START Given data

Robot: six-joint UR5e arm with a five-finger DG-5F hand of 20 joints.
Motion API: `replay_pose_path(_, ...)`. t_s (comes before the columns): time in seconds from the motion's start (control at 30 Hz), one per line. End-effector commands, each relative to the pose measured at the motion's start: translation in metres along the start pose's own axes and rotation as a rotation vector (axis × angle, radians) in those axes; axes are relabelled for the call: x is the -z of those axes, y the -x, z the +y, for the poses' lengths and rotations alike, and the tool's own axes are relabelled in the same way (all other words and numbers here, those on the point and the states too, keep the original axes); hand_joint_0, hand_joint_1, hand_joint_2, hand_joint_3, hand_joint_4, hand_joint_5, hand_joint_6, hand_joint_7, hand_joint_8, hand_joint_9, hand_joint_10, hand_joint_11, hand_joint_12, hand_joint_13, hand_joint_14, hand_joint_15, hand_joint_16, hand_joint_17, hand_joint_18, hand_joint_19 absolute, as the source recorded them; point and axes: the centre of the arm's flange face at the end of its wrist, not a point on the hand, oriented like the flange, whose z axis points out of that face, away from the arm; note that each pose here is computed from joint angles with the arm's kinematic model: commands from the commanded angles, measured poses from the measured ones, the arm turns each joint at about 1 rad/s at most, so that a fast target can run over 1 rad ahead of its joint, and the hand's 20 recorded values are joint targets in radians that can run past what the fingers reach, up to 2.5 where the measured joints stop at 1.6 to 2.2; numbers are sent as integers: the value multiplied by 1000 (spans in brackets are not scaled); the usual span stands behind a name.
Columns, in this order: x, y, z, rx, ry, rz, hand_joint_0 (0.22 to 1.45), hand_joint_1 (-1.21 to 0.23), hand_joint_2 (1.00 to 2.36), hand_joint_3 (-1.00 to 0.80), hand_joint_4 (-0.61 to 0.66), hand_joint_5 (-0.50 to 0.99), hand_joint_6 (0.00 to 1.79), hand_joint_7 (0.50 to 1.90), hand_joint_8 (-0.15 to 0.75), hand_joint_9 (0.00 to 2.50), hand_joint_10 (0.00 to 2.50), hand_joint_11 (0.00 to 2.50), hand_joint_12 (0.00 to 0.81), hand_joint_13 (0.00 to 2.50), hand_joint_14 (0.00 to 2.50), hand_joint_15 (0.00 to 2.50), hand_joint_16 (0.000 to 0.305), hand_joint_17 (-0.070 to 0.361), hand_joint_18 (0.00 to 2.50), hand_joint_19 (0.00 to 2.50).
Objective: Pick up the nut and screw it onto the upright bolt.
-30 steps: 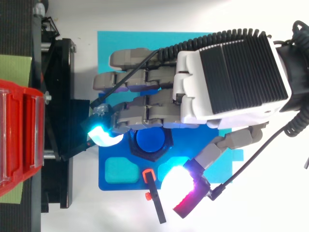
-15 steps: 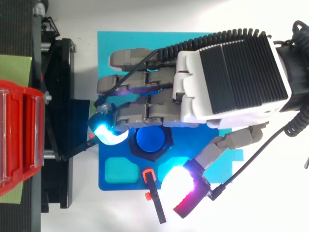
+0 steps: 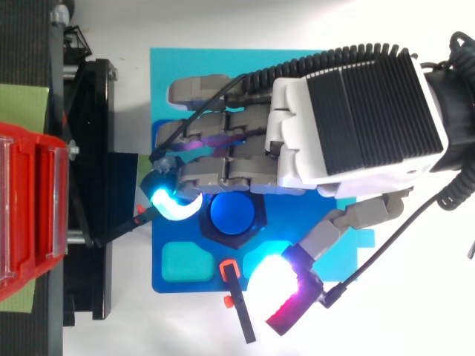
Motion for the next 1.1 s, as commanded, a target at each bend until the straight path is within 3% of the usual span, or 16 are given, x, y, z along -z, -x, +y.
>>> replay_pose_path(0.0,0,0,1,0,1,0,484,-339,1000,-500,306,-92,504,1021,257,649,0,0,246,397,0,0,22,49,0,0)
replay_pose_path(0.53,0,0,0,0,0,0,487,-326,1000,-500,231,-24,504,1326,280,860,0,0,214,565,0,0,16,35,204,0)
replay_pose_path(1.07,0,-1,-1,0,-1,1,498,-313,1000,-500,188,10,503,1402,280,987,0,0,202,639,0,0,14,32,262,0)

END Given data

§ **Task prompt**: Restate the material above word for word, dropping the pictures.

§ **Response to this task**:
Robot: six-joint UR5e arm with a five-finger DG-5F hand of 20 joints.
Motion API: `replay_pose_path(_, ...)`. t_s (comes before the columns): time in seconds from the motion's start (control at 30 Hz), one per line. End-effector commands, each relative to the pose measured at the motion's start: translation in metres along the start pose's own axes and rotation as a rotation vector (axis × angle, radians) in those axes; axes are relabelled for the call: x is the -z of those axes, y the -x, z the +y, for the poses' lengths and rotations alike, and the tool's own axes are relabelled in the same way (all other words and numbers here, those on the point and the states too, keep the original axes); hand_joint_0, hand_joint_1, hand_joint_2, hand_joint_3, hand_joint_4, hand_joint_5, hand_joint_6, hand_joint_7, hand_joint_8, hand_joint_9, hand_joint_10, hand_joint_11, hand_joint_12, hand_joint_13, hand_joint_14, hand_joint_15, hand_joint_16, hand_joint_17, hand_joint_18, hand_joint_19 absolute, as the source recorded them; point and axes: the centre of the arm's flange face at the end of its wrist, not a point on the hand, oriented like the flange, whose z axis points out of that face, away from the arm; note that each pose here is computed from joint angles with the arm's kinematic model: commands from the commanded angles, measured poses from the measured ones, the arm turns each joint at about 1 rad/s at most, so that a fast target can run over 1 rad ahead of its joint, and the hand's 20 recorded values are joint targets in radians that can run past what the fingers reach, up to 2.5 where the measured joints stop at 1.6 to 2.2; numbers are sent as integers: the value multiplied by 1000 (spans in brackets are not scaled); the usual span stands behind a name.
Columns, in this order: x, y, z, rx, ry, rz, hand_joint_0 (0.22 to 1.45), hand_joint_1 (-1.21 to 0.23), hand_joint_2 (1.00 to 2.36), hand_joint_3 (-1.00 to 0.80), hand_joint_4 (-0.61 to 0.66), hand_joint_5 (-0.50 to 0.99), hand_joint_6 (0.00 to 1.79), hand_joint_7 (0.50 to 1.90), hand_joint_8 (-0.15 to 0.75), hand_joint_9 (0.00 to 2.50), hand_joint_10 (0.00 to 2.50), hand_joint_11 (0.00 to 2.50), hand_joint_12 (0.00 to 0.81), hand_joint_13 (0.00 to 2.50), hand_joint_14 (0.00 to 2.50), hand_joint_15 (0.00 to 2.50), hand_joint_16 (0.000 to 0.305), hand_joint_17 (-0.070 to 0.361), hand_joint_18 (0.00 to 2.50), hand_joint_19 (0.00 to 2.50).
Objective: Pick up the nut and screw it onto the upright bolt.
-30 steps: 
-15 steps: 
+0 steps: 
Motion for the next 1.1 s, as commanded, a target at each bend until the straight path is within 3% of the usual span, or 16 are given, x, y, z along -z, -x, +y.
>>> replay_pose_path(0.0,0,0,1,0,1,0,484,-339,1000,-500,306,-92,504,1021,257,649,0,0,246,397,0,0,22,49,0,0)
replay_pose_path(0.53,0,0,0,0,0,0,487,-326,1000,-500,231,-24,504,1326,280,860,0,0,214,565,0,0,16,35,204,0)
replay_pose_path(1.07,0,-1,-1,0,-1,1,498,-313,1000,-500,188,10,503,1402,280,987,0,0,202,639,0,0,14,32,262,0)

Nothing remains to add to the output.